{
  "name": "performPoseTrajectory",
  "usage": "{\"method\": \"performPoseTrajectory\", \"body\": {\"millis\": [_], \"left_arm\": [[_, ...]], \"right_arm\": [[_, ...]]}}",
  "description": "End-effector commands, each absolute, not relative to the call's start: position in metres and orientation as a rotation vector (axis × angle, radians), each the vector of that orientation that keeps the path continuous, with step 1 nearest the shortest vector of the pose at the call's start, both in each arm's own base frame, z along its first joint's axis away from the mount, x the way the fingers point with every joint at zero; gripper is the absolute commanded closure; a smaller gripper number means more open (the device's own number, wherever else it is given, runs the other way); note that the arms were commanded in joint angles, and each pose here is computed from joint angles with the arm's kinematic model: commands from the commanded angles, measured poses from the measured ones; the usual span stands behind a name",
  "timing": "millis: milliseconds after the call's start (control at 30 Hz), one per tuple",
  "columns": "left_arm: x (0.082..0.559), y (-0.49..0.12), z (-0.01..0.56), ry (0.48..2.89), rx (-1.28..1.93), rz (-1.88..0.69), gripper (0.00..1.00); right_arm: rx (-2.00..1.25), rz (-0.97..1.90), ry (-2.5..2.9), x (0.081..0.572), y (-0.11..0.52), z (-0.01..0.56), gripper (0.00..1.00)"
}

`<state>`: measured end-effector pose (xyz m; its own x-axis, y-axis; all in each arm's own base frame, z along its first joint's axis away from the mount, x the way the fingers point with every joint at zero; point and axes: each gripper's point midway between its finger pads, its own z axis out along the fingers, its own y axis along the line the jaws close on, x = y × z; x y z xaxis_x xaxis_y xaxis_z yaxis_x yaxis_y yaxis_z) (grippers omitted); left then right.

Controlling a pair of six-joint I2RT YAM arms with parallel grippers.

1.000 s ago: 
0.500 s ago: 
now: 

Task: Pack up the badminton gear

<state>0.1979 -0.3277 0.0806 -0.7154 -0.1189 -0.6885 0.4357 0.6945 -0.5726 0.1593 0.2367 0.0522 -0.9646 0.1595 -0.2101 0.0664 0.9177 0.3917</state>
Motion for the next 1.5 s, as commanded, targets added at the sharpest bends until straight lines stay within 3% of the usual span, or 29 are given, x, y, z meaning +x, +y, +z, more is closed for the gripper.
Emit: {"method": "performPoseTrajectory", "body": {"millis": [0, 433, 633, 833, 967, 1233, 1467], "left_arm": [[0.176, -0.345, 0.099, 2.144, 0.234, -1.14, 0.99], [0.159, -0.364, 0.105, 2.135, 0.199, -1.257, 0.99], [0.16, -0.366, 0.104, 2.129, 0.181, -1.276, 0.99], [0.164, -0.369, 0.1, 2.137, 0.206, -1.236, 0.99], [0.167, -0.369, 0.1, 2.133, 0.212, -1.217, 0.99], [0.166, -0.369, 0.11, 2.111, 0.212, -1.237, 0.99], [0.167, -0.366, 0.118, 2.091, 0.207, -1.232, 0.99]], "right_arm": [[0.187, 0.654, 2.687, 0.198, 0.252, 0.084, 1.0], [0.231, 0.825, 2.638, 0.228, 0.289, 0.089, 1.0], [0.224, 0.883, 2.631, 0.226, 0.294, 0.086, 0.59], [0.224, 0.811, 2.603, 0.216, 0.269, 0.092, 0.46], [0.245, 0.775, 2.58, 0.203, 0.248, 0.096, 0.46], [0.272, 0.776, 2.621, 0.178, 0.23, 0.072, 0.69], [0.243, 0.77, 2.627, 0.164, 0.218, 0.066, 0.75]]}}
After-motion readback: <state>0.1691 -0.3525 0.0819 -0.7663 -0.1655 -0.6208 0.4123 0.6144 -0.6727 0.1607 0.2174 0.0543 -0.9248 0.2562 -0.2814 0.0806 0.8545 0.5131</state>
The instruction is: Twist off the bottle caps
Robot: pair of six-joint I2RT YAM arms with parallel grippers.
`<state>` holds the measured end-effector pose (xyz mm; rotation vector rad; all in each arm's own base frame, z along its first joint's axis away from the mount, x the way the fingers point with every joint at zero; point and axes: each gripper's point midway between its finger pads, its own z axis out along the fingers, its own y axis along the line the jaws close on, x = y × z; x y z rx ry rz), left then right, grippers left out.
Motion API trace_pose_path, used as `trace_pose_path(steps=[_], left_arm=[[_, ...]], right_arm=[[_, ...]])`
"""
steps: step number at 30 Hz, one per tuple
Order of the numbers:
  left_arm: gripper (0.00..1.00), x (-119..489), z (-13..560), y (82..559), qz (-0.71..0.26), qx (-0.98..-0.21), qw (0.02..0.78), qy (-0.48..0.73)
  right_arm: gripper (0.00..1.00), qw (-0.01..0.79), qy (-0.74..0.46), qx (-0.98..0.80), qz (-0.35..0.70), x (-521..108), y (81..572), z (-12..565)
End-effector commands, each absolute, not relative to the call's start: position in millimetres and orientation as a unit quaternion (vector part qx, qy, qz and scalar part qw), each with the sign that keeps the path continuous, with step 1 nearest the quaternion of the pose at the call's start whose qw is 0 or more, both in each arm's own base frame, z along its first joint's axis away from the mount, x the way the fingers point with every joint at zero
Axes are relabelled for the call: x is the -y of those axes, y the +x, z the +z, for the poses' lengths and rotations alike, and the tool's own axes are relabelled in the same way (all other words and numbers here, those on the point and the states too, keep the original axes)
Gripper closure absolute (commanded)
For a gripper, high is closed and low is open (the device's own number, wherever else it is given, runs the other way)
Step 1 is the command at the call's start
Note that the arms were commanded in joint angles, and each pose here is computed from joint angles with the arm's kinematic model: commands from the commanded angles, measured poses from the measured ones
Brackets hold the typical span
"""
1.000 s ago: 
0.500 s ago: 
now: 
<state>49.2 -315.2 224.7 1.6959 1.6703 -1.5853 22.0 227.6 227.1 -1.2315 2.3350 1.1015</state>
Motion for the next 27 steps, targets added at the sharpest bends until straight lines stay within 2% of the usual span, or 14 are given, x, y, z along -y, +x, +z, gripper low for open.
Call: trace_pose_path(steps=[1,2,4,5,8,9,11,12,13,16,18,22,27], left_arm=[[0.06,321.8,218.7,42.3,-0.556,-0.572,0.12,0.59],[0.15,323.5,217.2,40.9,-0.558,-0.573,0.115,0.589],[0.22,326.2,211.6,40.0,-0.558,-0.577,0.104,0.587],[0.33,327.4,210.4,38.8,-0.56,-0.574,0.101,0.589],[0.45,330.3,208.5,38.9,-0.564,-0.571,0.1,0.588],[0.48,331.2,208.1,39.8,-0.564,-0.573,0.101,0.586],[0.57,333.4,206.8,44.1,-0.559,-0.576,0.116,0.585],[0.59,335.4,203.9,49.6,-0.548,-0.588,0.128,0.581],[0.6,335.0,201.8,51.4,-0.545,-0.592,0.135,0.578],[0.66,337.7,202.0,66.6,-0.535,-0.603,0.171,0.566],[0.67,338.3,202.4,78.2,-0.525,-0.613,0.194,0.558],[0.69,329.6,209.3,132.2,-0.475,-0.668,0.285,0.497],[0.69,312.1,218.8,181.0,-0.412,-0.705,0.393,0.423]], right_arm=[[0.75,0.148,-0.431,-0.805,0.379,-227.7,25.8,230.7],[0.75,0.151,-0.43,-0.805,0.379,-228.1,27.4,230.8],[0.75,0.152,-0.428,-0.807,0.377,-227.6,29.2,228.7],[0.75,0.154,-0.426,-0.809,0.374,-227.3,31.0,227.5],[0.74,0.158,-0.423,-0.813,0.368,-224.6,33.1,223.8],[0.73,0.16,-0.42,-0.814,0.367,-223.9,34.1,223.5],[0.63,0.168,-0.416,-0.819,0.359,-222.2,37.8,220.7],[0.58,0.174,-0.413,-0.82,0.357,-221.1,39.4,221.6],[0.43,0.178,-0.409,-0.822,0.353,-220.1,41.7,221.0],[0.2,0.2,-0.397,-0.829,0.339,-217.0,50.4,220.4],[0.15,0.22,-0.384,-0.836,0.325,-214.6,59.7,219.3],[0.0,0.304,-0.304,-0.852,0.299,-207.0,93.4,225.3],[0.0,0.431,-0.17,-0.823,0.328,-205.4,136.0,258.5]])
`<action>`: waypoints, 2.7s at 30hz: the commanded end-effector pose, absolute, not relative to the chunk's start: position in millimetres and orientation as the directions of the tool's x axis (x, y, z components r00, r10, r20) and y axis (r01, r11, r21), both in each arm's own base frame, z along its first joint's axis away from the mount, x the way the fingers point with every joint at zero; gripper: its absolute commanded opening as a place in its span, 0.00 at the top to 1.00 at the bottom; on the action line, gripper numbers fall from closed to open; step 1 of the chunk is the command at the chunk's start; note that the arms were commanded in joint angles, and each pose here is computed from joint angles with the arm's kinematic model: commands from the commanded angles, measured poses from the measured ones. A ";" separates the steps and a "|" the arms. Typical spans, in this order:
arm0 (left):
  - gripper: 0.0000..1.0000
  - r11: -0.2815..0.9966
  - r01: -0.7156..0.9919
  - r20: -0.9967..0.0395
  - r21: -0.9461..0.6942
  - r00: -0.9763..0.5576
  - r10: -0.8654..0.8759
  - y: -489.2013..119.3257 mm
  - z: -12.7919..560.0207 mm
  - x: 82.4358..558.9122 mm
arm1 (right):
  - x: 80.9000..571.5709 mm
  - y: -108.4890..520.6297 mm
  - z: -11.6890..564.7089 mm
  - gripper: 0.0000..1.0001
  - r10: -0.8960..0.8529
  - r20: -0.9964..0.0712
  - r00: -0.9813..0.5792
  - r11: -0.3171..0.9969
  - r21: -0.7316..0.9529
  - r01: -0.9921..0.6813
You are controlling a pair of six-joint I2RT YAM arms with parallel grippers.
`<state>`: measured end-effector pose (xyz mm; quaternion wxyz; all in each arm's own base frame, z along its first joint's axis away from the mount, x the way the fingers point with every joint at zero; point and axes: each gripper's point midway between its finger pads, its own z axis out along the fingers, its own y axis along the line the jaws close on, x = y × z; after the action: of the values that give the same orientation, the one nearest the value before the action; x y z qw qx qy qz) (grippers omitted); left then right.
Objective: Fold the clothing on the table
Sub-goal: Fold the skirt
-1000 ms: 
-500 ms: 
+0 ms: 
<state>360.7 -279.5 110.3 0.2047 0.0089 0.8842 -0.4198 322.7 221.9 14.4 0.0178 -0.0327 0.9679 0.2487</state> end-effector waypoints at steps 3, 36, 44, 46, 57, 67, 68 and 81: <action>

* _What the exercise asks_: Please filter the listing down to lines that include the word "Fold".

* _Written reply_:
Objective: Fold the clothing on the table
Sub-goal: Fold the skirt

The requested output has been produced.